Cardiogene shock

Cardiogeen schokken (CS; synoniemen: cardiale shock; cardiorespiratoire collaps; cardiovasculaire shock; ICD-10-GM R57.0: Cardiogenic schokken) is een vorm van shock veroorzaakt door pompstoring van de hart-​ Dit resulteert in het hart- niet langer in staat zijn om het vereiste hartminuutvolume (CV) te leveren.

Hemodynamisch (“vloeistofmechanica van bloed"), schokken wordt gedefinieerd als aanhoudende systolische bloeddruk <80 mmHg of arterieel gemiddelde <60 mmHg.

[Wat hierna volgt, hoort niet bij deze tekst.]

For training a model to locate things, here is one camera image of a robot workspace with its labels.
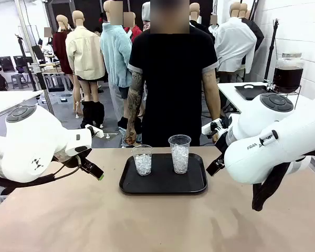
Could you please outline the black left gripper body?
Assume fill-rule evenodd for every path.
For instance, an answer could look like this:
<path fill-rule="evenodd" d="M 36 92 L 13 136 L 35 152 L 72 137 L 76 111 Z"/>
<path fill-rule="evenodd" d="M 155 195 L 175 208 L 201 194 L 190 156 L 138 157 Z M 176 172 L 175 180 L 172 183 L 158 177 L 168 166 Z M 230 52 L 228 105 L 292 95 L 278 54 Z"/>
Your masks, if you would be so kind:
<path fill-rule="evenodd" d="M 84 150 L 83 152 L 78 153 L 75 156 L 68 157 L 66 160 L 62 161 L 61 163 L 68 168 L 75 168 L 79 165 L 79 161 L 80 161 L 80 164 L 82 165 L 82 167 L 85 167 L 86 165 L 91 164 L 91 162 L 87 159 L 87 156 L 90 154 L 91 151 L 92 149 L 89 148 L 87 150 Z"/>

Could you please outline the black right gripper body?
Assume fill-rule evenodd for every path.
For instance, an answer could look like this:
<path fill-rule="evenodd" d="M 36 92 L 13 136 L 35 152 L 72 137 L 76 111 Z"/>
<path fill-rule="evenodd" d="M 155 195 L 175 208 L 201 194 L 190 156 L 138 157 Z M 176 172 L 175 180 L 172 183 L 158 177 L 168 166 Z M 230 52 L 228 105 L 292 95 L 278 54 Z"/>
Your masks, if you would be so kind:
<path fill-rule="evenodd" d="M 216 148 L 221 152 L 220 157 L 224 157 L 225 151 L 228 148 L 226 142 L 226 136 L 228 134 L 228 129 L 223 129 L 222 127 L 215 128 L 214 142 Z"/>

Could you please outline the person's right hand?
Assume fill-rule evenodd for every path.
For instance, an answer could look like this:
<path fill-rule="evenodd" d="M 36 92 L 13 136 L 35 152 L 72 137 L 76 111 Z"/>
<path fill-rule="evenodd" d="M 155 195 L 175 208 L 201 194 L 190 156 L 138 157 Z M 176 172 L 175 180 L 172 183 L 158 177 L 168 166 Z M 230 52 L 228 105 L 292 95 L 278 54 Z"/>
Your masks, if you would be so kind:
<path fill-rule="evenodd" d="M 125 137 L 124 137 L 124 142 L 127 145 L 134 145 L 136 143 L 136 131 L 134 128 L 127 128 Z"/>

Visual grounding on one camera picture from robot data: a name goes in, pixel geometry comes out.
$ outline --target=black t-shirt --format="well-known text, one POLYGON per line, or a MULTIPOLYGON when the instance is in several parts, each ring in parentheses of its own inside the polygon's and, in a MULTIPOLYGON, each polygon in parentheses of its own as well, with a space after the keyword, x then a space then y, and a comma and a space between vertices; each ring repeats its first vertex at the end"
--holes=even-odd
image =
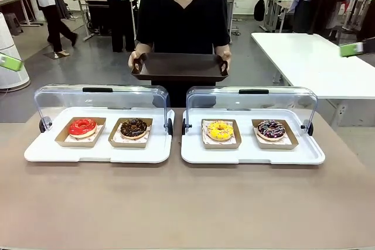
POLYGON ((183 9, 174 0, 141 0, 137 40, 157 53, 213 54, 229 44, 226 0, 193 0, 183 9))

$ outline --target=brown serving tray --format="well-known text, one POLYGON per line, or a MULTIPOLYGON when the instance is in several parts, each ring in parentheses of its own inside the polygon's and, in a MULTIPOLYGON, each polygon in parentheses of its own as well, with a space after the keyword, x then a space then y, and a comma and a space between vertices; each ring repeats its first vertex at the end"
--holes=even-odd
POLYGON ((228 77, 228 62, 218 55, 145 53, 134 60, 139 80, 219 82, 228 77))

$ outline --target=black handle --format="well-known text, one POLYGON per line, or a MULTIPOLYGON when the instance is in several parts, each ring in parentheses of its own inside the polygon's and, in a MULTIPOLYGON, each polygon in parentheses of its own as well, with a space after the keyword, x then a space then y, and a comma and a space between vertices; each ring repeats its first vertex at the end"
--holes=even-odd
POLYGON ((268 95, 270 93, 267 89, 249 89, 249 90, 240 90, 238 92, 240 95, 268 95))
POLYGON ((133 61, 133 71, 132 73, 139 74, 142 71, 142 63, 139 59, 133 61))
POLYGON ((220 72, 223 76, 226 76, 228 75, 228 62, 227 61, 223 61, 221 64, 220 64, 220 72))
POLYGON ((105 87, 83 87, 82 92, 84 93, 113 93, 113 89, 105 88, 105 87))

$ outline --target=white cylindrical bin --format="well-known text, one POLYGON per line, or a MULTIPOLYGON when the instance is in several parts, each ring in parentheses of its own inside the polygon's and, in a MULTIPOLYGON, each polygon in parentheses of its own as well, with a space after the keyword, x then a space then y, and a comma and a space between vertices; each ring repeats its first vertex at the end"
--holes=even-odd
MULTIPOLYGON (((0 13, 0 53, 21 59, 2 13, 0 13)), ((20 71, 0 67, 0 90, 13 91, 23 88, 29 83, 30 78, 24 66, 20 71)))

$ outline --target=transparent plastic cover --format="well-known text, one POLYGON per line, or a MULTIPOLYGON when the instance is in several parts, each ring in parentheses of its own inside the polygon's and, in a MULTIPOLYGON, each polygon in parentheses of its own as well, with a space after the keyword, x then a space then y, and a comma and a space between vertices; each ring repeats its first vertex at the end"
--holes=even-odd
POLYGON ((160 108, 164 109, 168 93, 163 87, 117 85, 47 85, 35 92, 34 100, 46 129, 63 110, 81 108, 160 108))
POLYGON ((189 113, 195 108, 251 111, 254 109, 287 109, 308 131, 318 104, 316 95, 301 87, 193 87, 186 97, 186 130, 189 130, 189 113))

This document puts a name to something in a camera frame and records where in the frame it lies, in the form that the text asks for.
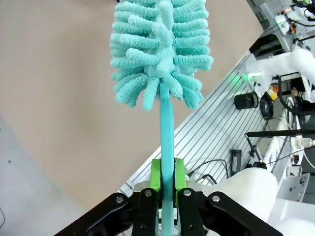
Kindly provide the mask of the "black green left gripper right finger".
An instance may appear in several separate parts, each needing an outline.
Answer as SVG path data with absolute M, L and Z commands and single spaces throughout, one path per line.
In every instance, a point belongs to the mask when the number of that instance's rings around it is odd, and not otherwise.
M 267 224 L 278 191 L 275 176 L 244 169 L 211 186 L 187 181 L 183 159 L 174 164 L 178 229 L 182 236 L 280 236 Z

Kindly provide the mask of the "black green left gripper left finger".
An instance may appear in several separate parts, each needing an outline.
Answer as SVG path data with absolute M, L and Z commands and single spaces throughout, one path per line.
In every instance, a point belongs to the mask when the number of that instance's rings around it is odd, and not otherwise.
M 130 197 L 113 193 L 56 235 L 117 236 L 132 228 L 133 236 L 154 236 L 160 193 L 161 160 L 154 159 L 148 185 L 134 191 Z

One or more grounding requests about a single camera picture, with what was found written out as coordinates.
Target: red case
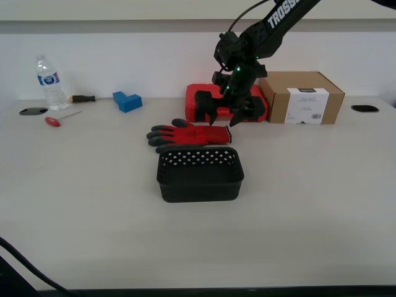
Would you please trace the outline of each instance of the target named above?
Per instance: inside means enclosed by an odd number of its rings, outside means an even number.
[[[217,99],[221,99],[222,96],[220,95],[220,87],[214,84],[192,84],[187,86],[186,92],[186,119],[190,122],[197,122],[196,121],[196,100],[195,94],[197,91],[210,91],[212,96]],[[269,106],[268,102],[265,99],[264,95],[262,94],[258,85],[253,85],[251,90],[252,96],[260,97],[264,106],[265,106],[265,113],[259,117],[257,122],[262,122],[267,119]],[[217,119],[222,120],[230,120],[233,117],[233,114],[230,114],[227,108],[219,107],[217,110],[218,117]],[[205,115],[205,122],[209,122],[209,116]]]

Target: bottle label
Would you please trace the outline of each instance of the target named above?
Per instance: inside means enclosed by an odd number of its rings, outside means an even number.
[[[38,81],[40,85],[53,85],[59,83],[59,76],[58,73],[55,72],[53,75],[48,76],[40,76],[38,75]]]

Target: brown cardboard box
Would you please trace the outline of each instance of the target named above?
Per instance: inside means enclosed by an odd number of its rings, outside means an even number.
[[[344,92],[320,72],[268,72],[268,77],[260,80],[260,88],[267,98],[270,123],[284,123],[289,106],[288,88],[324,88],[329,92],[321,124],[335,124],[340,111]]]

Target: table
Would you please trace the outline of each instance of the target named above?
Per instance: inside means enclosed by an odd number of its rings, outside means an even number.
[[[380,112],[350,108],[367,103]],[[231,128],[240,195],[195,204],[161,199],[145,138],[183,117],[182,99],[127,114],[98,100],[60,128],[18,115],[43,104],[0,113],[0,235],[66,288],[395,283],[396,110],[383,101],[346,98],[331,126]]]

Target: blue plastic block
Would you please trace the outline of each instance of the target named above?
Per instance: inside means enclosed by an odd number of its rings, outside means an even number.
[[[114,101],[118,104],[119,110],[125,113],[143,106],[142,97],[136,94],[127,97],[123,92],[116,92],[113,93],[113,98]]]

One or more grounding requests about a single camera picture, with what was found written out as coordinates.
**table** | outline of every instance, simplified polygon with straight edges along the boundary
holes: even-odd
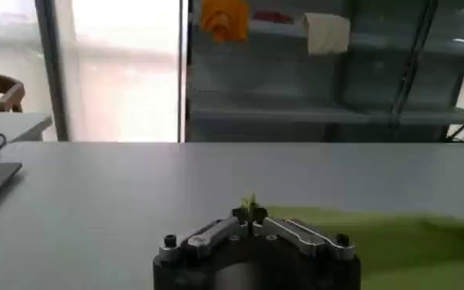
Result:
[[[150,289],[161,238],[265,205],[464,218],[464,145],[12,143],[0,289]]]
[[[51,124],[51,117],[44,113],[0,113],[0,133],[8,142],[40,141]]]

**wooden chair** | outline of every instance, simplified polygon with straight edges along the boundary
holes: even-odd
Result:
[[[25,88],[19,80],[0,75],[0,93],[0,112],[23,112],[21,99],[25,96]]]

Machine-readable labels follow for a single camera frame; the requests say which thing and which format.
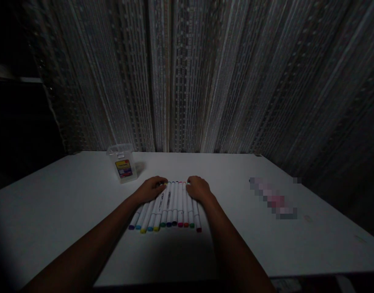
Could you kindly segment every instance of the forearm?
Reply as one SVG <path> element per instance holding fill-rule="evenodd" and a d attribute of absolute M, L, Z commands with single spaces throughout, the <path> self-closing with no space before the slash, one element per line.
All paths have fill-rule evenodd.
<path fill-rule="evenodd" d="M 32 292 L 80 292 L 90 288 L 139 202 L 130 196 L 52 261 L 24 288 Z"/>
<path fill-rule="evenodd" d="M 240 292 L 275 292 L 271 281 L 248 245 L 222 210 L 214 195 L 202 205 L 210 223 L 214 248 L 220 265 Z"/>

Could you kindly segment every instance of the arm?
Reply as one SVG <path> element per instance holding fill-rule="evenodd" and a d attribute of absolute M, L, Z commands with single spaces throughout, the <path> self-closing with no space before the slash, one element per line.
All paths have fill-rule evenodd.
<path fill-rule="evenodd" d="M 231 285 L 239 292 L 276 292 L 264 269 L 227 218 L 208 183 L 198 176 L 188 178 L 189 195 L 204 207 L 213 236 L 215 254 Z"/>
<path fill-rule="evenodd" d="M 159 176 L 147 179 L 111 214 L 37 274 L 22 291 L 81 292 L 90 289 L 131 214 L 140 204 L 154 199 L 165 189 L 165 185 L 156 187 L 162 181 L 168 180 Z"/>

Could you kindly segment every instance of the label sticker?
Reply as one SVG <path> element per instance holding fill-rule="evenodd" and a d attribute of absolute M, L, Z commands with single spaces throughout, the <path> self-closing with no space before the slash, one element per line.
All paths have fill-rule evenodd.
<path fill-rule="evenodd" d="M 123 160 L 115 162 L 116 169 L 119 172 L 119 176 L 121 178 L 129 177 L 133 174 L 133 171 L 131 170 L 130 161 L 129 160 Z"/>

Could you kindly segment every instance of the table surface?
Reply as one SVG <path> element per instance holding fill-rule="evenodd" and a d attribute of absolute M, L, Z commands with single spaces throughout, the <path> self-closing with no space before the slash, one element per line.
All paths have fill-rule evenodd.
<path fill-rule="evenodd" d="M 147 178 L 207 180 L 269 277 L 374 271 L 374 237 L 264 157 L 246 154 L 134 153 L 143 170 L 120 184 L 105 152 L 84 151 L 0 190 L 1 256 L 25 285 L 105 218 Z M 277 219 L 250 189 L 264 178 L 293 202 L 297 219 Z M 216 278 L 207 218 L 203 232 L 125 231 L 95 286 Z"/>

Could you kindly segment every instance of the finger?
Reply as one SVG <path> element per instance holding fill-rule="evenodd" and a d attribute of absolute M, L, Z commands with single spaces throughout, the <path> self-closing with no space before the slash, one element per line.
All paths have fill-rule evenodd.
<path fill-rule="evenodd" d="M 150 178 L 152 180 L 153 185 L 160 183 L 160 182 L 168 182 L 168 179 L 165 177 L 155 176 Z"/>
<path fill-rule="evenodd" d="M 154 191 L 155 191 L 155 194 L 156 195 L 159 195 L 161 192 L 163 192 L 166 188 L 166 185 L 160 185 L 159 187 L 157 187 Z"/>
<path fill-rule="evenodd" d="M 194 179 L 194 177 L 195 177 L 195 176 L 190 176 L 190 177 L 188 177 L 188 180 L 187 180 L 187 182 L 189 182 L 189 183 L 190 183 L 190 182 L 191 182 L 191 180 L 193 180 L 193 179 Z"/>

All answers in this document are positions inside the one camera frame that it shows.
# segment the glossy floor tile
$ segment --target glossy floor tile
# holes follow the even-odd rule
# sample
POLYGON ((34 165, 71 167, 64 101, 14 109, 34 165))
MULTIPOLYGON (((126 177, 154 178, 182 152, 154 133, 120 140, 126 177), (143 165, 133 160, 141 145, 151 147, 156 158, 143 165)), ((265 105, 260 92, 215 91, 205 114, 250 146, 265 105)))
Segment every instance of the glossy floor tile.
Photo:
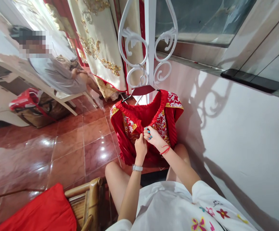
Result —
MULTIPOLYGON (((77 106, 77 116, 68 115, 40 129, 0 127, 0 195, 29 190, 0 197, 0 223, 39 195, 40 190, 56 183, 68 190, 104 177, 105 167, 111 161, 131 174, 131 167, 119 157, 118 139, 109 117, 110 108, 117 101, 105 102, 97 96, 98 108, 83 96, 72 101, 77 106)), ((104 211, 109 211, 108 204, 109 198, 102 205, 104 211)), ((106 227, 108 214, 104 212, 103 217, 106 227)))

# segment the red cushion
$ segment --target red cushion
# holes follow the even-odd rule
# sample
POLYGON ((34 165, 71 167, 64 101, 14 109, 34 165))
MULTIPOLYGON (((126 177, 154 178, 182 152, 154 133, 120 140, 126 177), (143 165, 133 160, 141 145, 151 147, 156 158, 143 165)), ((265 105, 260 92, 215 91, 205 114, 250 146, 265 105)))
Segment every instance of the red cushion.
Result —
POLYGON ((4 231, 76 230, 76 219, 61 184, 37 196, 0 225, 4 231))

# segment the wristwatch
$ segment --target wristwatch
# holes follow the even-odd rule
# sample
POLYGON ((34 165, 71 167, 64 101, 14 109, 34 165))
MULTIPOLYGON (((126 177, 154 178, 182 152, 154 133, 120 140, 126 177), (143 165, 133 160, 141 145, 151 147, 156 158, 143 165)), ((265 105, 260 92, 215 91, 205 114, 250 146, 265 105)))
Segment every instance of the wristwatch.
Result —
POLYGON ((138 171, 141 172, 143 170, 142 167, 136 166, 136 165, 132 165, 132 171, 138 171))

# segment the red string bracelet
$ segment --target red string bracelet
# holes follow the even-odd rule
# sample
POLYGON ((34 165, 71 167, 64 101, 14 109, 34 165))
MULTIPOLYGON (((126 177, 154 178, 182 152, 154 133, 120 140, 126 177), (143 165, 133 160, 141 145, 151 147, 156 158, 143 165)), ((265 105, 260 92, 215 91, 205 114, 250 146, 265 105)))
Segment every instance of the red string bracelet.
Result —
POLYGON ((165 146, 163 146, 163 147, 168 147, 164 152, 162 152, 162 153, 160 153, 160 155, 163 155, 163 154, 166 154, 168 151, 169 151, 169 149, 170 149, 170 146, 169 145, 165 145, 165 146))

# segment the red garment
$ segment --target red garment
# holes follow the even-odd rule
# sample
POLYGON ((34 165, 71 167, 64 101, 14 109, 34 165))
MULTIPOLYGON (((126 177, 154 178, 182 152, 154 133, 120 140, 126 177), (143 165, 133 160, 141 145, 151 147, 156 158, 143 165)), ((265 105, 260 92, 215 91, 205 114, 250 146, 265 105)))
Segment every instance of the red garment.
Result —
MULTIPOLYGON (((183 112, 179 97, 161 90, 148 105, 128 105, 121 101, 111 108, 111 123, 118 137, 120 156, 127 165, 135 163, 135 140, 144 127, 152 126, 172 148, 177 143, 176 121, 183 112)), ((166 167, 168 163, 152 145, 148 145, 144 167, 166 167)))
POLYGON ((0 225, 0 231, 76 231, 76 219, 61 184, 37 196, 0 225))

De meest voorkomende triggers van cardiogene shock (CS) bij een myocardinfarct (MI; hart- aanval) (= infarctgerelateerde cardiogene shock; IkS) blijven staan hartfalen (onvoldoende pompcapaciteit van het linker hart) (78.5%), mitralisinsufficiëntie (onvermogen van de mitralisklep te sluiten tussen de linker atrium en linker hartkamer/ hartkamer) (6.9%), ventriculaire septumruptuur (ernstige complicatie van acuut myocardinfarct) (3.9%), rechts hartfalen (onvoldoende pompen van het rechterhart) (2.8%), harttamponnade (ophoping van vocht in de hartzakje) (1.4%), en andere (6.7%).

Voor zover een myocardinfarct is voorafgegaan, dient de diagnose "infarctgerelateerde cardiogene shock" te worden gesteld op basis van klinische symptomen en niet-invasieve hemodynamische metingen.

De prevalentie (ziekte-incidentie) van myocardinfarct (MI) met cardiogene shock (CS) is ongeveer 10%.

Het beloop en de prognose zijn afhankelijk van de ernst van de cardiogene shock. 5-10% van alle myocardinfarctpatiënten in 1975-2005 leed acuut of in de eerste dagen aan cardiogene shock, waarbij 50-80% overleed. Tegenwoordig is voor patiënten met een acuut myocardinfarct met ST-segmentstijging (STEMI) die in het ziekenhuis worden opgenomen, de letaliteit (mortaliteit ten opzichte van het totale aantal mensen dat aan de ziekte lijdt) slechts 10%. Bij een myocardinfarct (MI) met cardiogene shock (CS), dat samen in ongeveer 10% van de gevallen voorkomt, is de letaliteit met 50% nog steeds erg hoog.